TASK STATEMENT — Each line of the data below from the one holding "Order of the" to the one holding "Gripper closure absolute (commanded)", inclusive, is to be reproduced exactly; no other line belongs in the answer.

DATA —
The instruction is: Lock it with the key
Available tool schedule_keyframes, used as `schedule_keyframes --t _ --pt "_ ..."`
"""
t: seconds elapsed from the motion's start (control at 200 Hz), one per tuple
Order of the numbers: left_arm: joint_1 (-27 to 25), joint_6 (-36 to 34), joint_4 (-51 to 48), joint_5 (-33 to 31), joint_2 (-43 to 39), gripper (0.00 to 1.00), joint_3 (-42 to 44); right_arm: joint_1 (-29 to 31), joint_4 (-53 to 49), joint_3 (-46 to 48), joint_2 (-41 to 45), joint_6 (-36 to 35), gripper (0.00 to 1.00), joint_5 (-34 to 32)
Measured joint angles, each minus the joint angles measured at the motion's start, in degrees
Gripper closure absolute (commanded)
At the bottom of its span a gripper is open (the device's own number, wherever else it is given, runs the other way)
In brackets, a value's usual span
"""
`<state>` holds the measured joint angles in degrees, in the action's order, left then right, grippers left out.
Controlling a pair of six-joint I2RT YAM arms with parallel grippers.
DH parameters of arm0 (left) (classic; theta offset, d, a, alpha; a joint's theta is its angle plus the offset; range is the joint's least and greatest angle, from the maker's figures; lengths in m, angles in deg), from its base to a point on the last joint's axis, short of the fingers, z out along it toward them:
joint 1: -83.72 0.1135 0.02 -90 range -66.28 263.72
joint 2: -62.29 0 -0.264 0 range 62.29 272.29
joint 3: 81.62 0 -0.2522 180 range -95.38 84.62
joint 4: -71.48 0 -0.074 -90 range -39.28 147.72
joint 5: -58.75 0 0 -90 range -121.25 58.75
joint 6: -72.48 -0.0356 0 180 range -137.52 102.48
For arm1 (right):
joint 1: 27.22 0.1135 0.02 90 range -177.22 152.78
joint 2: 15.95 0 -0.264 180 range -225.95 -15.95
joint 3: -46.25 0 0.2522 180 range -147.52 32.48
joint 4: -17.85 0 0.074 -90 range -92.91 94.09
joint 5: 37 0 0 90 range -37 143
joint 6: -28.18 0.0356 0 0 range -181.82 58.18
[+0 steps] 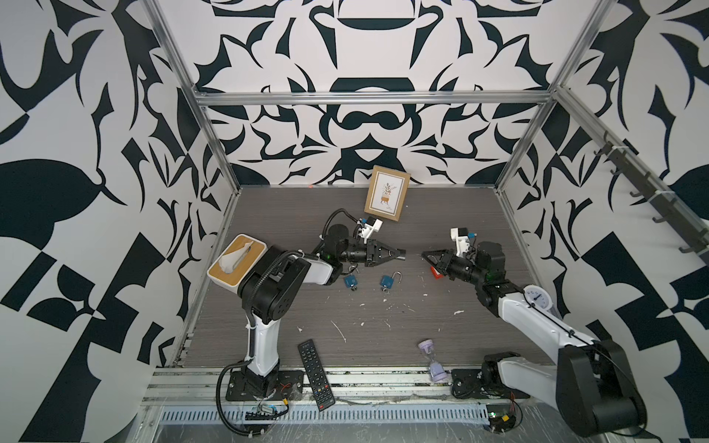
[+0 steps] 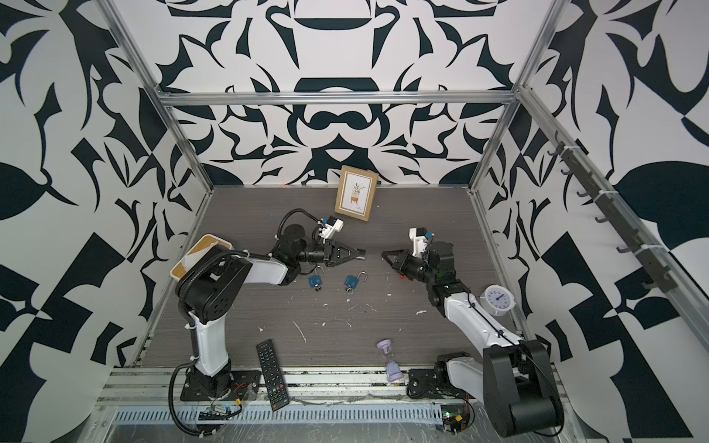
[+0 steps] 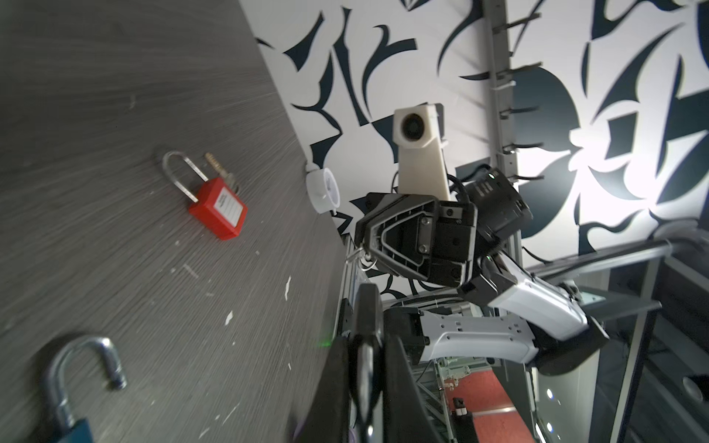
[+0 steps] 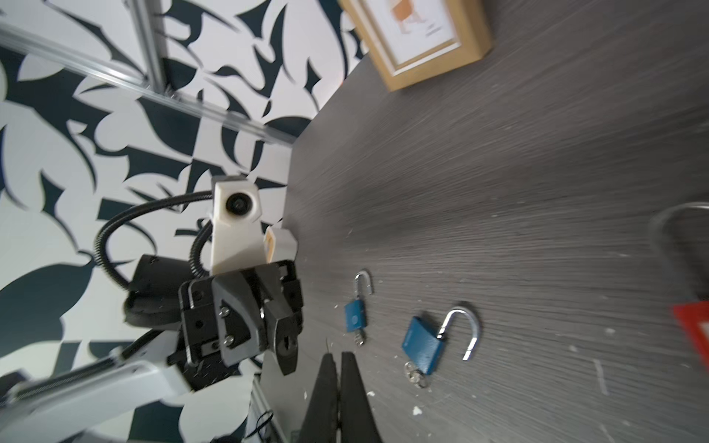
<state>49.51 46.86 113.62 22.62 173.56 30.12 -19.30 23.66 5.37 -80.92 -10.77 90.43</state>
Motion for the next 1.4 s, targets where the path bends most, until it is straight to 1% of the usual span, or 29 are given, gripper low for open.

COMPLETED EXERCISE —
Order of the numbers: left_arm: joint_1 (-27 to 25), joint_6 (-36 to 34), joint_4 (-51 to 48), joint_5 (-33 to 31), joint_2 (-43 to 39), gripper (0.00 to 1.00), joint_3 (-42 to 44); right_arm: joint_1 (-29 to 31), joint_4 (-53 to 49), joint_3 (-46 to 48), joint_2 (-41 to 45), joint_6 (-36 to 35), gripper (0.00 to 1.00), joint_5 (-34 to 32)
Measured joint angles, each minus the joint angles measured at the motion's start, in degrees
Gripper closure absolute (commanded)

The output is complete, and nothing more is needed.